The Hunger Games: Mockingjay – Part 2 Review

mockingjay-2-review
RATING:
(2.5 STARS)

A final film in a series shouldn’t need this much exposition. A final film in a series shouldn’t be so light on concluding excitement. A final film in a series shouldn’t have to force feed its viewers hackeneyed closure for its characters. A final film in a series shouldn’t be so lacking in the reasons why its previous films were well-received and successful.

One of the major problems with The Hunger Games: Mockingjay – Part 2 (besides that title) is Suzanne Collins’ source novel. It’s bad. Where the first Hunger Games book introduced us to a world, and the second set the stage for a rebellion, the third went on and on and on about Katniss’ angst before sending her off into an active war zone, which one character refers to as the 76th annual Hunger Games, in case you couldn’t already tell.

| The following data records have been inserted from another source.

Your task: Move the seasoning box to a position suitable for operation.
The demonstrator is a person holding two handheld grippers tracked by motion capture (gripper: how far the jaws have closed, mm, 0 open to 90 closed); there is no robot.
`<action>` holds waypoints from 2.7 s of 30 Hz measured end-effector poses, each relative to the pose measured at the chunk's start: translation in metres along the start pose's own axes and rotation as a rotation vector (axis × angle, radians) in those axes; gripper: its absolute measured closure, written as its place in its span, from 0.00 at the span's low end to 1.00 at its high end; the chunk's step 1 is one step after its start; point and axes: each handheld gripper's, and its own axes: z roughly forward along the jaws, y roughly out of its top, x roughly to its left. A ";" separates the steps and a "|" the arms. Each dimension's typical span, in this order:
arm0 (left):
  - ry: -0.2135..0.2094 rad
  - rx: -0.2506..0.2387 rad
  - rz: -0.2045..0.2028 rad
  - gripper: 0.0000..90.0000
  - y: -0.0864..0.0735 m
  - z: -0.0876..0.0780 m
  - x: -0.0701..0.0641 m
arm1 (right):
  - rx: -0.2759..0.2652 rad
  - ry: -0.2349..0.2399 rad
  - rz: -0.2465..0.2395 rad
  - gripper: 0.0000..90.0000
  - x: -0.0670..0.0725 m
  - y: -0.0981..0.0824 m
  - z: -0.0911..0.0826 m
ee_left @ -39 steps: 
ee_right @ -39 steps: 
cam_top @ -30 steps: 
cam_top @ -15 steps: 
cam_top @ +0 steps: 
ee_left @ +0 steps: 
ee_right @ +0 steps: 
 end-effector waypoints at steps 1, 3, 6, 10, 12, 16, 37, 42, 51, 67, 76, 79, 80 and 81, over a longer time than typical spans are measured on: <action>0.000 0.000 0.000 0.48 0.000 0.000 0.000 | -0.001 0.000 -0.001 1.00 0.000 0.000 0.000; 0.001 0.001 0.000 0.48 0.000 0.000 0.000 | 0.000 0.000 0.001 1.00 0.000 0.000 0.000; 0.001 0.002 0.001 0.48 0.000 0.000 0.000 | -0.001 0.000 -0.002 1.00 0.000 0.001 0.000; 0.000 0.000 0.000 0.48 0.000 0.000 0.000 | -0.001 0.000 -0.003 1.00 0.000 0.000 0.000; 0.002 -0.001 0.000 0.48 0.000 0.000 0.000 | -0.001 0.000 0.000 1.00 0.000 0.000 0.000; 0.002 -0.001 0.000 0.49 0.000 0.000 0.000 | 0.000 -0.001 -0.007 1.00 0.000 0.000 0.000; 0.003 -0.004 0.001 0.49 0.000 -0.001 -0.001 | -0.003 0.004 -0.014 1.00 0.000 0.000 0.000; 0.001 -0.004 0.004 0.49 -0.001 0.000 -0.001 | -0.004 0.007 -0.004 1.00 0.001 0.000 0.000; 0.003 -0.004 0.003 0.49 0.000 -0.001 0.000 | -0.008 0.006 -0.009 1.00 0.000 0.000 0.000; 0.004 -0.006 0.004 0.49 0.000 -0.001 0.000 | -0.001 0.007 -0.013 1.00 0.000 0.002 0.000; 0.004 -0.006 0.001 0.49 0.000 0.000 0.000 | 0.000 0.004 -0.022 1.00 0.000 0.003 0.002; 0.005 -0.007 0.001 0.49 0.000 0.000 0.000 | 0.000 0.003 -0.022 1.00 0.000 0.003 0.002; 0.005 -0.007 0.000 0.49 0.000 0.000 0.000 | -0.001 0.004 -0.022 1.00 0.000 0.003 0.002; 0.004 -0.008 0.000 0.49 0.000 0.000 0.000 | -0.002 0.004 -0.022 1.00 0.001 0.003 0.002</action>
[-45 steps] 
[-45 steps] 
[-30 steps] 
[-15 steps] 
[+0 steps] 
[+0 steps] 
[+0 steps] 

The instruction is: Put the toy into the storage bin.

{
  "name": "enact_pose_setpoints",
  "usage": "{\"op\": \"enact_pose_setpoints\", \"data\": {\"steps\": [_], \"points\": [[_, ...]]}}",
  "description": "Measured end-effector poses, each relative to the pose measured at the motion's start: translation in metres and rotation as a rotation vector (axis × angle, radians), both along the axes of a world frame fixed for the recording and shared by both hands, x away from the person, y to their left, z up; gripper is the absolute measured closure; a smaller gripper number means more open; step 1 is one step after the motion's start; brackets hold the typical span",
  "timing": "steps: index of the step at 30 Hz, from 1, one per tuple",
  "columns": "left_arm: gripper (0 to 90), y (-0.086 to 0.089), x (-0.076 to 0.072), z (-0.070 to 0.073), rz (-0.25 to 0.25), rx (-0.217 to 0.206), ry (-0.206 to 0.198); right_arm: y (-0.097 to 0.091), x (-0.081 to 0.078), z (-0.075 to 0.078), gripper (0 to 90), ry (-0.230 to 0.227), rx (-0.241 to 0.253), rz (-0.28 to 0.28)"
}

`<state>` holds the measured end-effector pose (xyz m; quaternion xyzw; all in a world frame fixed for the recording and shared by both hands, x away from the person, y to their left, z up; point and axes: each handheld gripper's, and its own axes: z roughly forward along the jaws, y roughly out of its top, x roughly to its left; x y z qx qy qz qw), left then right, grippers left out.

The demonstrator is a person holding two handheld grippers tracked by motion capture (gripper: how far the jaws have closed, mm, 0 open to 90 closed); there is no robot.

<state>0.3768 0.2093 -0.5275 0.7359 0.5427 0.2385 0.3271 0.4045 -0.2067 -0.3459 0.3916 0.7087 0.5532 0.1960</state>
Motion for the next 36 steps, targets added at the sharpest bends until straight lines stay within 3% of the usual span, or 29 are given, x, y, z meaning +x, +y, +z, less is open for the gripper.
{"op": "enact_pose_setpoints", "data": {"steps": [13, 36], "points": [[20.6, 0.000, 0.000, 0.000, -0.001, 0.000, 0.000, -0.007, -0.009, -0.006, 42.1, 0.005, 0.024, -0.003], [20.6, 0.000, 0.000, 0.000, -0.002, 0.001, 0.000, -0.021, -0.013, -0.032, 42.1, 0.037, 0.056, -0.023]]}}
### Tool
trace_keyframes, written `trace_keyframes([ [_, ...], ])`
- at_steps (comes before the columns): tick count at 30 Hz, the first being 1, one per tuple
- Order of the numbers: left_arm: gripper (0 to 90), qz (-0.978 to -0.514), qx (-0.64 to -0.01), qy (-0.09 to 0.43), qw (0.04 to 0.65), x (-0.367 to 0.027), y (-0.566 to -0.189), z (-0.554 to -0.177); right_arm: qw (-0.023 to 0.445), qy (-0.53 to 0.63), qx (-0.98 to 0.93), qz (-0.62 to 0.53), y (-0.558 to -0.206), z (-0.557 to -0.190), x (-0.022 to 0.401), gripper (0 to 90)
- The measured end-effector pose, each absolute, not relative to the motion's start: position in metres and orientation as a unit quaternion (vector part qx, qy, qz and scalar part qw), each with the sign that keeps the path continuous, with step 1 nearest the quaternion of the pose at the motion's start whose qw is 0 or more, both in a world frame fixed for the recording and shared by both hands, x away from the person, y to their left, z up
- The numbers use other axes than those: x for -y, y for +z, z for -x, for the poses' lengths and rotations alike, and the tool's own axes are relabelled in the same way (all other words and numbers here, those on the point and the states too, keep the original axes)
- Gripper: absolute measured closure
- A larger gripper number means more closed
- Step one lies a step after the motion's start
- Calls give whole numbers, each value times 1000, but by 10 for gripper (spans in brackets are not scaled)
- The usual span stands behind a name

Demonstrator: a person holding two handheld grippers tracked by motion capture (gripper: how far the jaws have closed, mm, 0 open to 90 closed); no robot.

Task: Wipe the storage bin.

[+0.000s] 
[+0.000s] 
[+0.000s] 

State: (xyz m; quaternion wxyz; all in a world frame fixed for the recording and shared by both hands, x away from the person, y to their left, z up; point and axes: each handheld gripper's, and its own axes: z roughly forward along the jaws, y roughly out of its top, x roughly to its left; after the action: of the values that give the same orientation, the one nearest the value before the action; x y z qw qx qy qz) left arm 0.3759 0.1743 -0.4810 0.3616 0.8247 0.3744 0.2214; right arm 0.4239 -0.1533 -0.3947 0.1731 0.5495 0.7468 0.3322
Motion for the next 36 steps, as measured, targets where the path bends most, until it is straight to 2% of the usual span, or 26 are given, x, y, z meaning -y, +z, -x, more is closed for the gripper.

Of course, because of Hollywood, the powers that be decided Mockingjay must be split into two parts. The irony of all ironies is that director Francis Lawrence turned the worst portion of the three-book text into the series’ best film, Mockingjay – Part 1. That book’s abject awfulness allowed Lawrence to freelance, so to speak, and the film is filled with page-to-screen changes for the better in action, excitement, drama, and character building.

Mockingjay – Part 2, the film, is the worst of the series perhaps because the second half of the book wasn’t bad enough to allow Lawrence the freedom that served him so well in Part 1. It’s a mediocre, paint-by-numbers action movie that goes through a lot of predictable trouble to get to a pretty uninspired place. But worse: It teases threads of themes that are timely and interesting only to abandon them for set pieces and love triangles. Why? Because a lame book said so.

The film picks up immediately where Part 1 left off with the rescue of Katniss (Jennifer Lawrence) from the recently rescued Peeta (Josh Hutcherson). During his time as a Capitol prisoner, young Mr. Mellark was brainwashed into thinking Katniss was his mortal enemy. She knows the real Peeta is still deep down inside the shell of a person who attacked her, but she’s unsafe around him for now and worries what will happen to him if he does something dangerous again.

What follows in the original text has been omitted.